— Brief —
Print the data verbatim. Leave every image out.

— Material provided —
⁂
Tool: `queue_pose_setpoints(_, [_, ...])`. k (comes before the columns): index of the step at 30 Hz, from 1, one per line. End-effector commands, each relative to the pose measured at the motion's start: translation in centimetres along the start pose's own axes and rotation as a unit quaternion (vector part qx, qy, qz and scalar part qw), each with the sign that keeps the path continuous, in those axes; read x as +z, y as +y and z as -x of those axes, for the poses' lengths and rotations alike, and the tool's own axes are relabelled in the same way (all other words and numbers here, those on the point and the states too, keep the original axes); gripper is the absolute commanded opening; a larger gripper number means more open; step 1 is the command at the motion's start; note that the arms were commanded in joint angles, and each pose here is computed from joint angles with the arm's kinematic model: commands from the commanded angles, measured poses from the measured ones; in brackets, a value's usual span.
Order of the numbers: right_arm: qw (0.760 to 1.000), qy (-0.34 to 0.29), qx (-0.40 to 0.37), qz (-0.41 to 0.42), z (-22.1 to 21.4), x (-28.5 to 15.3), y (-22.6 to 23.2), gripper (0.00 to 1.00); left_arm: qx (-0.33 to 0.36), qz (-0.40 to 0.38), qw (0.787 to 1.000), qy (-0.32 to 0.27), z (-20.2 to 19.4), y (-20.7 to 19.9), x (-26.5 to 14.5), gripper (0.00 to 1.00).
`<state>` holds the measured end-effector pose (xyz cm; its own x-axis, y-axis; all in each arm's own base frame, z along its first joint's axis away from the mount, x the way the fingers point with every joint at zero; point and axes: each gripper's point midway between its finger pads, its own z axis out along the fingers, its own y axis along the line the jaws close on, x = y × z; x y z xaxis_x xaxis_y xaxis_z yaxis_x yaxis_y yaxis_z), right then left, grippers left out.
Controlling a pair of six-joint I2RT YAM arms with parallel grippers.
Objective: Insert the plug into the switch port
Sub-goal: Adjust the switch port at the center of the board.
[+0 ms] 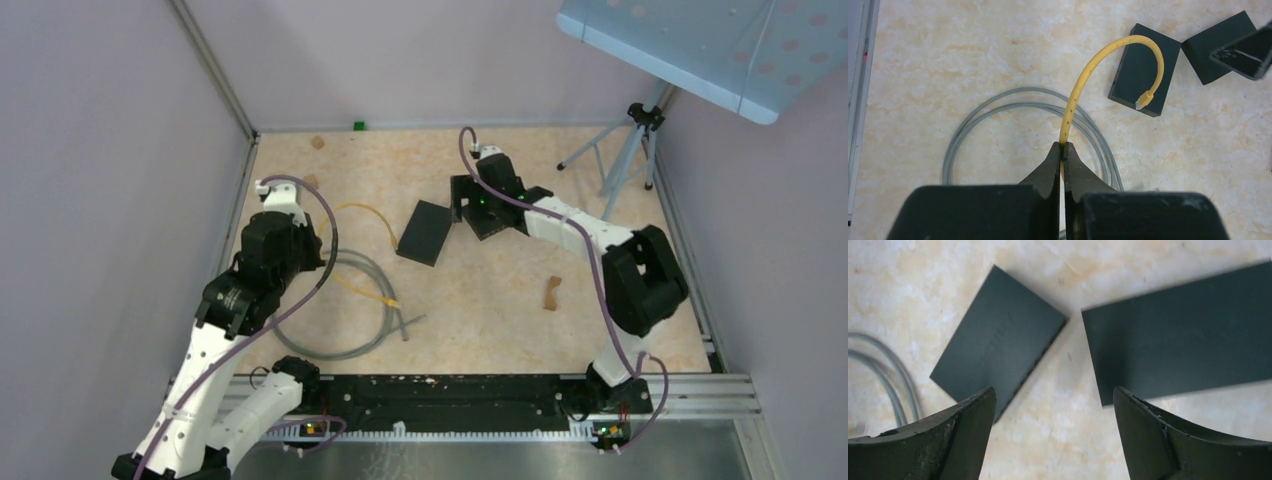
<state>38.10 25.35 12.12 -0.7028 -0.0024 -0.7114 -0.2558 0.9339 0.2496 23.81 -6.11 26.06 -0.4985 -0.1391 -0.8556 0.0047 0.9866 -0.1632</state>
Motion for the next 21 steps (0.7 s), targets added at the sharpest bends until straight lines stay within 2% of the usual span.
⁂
— Solution to the exercise —
Tool: `queue_pose_setpoints(_, [_, ...])`. k (comes before the columns): index of the step at 30 Hz, from 1, one per line. End-effector commands, each relative to the pose measured at the motion's start: translation in centimetres along the start pose's own axes and rotation as a unit quaternion (vector part qx, qy, qz and scalar part qw), each with the sign that keeps the path continuous, in those axes; read x as +z, y as +y and z as -x of those axes, for the poses' lengths and rotations alike, and the tool's own axes are relabelled in the same way (all other words and numbers here, those on the point and the states too, keep the original axes); gripper is the absolute commanded opening; a larger gripper number means more open; step 1 is the command at the motion's start; note that the arms were commanded in joint angles, and each pose here is computed from joint angles with the arm's kinematic model: commands from the commanded angles, measured poses from the measured ones; in brackets, a value's usual span.
Order of the numbers: right_arm: qw (0.760 to 1.000), qy (-0.34 to 0.29), qx (-0.40 to 0.37), qz (-0.41 to 0.42), z (-22.1 to 21.4), x (-28.5 to 15.3), y (-22.6 to 23.2), gripper (0.00 to 1.00); left_arm: qx (-0.33 to 0.36), qz (-0.40 to 0.38), qw (0.787 to 1.000), qy (-0.32 to 0.27), z (-20.2 to 19.4), y (-20.7 to 19.9), x (-26.5 to 14.5), gripper (0.00 to 1.00).
`<state>` holds the measured end-effector pose (xyz cm; its own x-axis, y-axis; all in each arm's own base frame, z along its first joint's axis away from the mount, x the way the fingers point with every joint at zero; point and axes: each gripper's point midway between its finger pads, its own z axis out along the fingers, its own y axis along the line the jaws close on, x = y × z; x y z xaxis_x xaxis_y xaxis_z yaxis_x yaxis_y yaxis_z), right then left, grippers left out.
Controlling a pair of six-joint I2RT YAM arms with parallel grippers.
Objective: Insert the plug into the switch port
Sub-goal: Adjust the switch port at the center of the board.
[+0 ms] 
<state>38.10 25.35 12.12 -0.7028 -0.0024 -0.7114 -0.2558 0.9339 0.2496 23.81 -6.11 26.06 -0.4985 -0.1391 -0.8556 0.0047 0.9866 -0.1632</state>
Motion for the next 21 steps (0.7 s), targets added at the sharpest bends until straight lines stay within 2% of the usual span.

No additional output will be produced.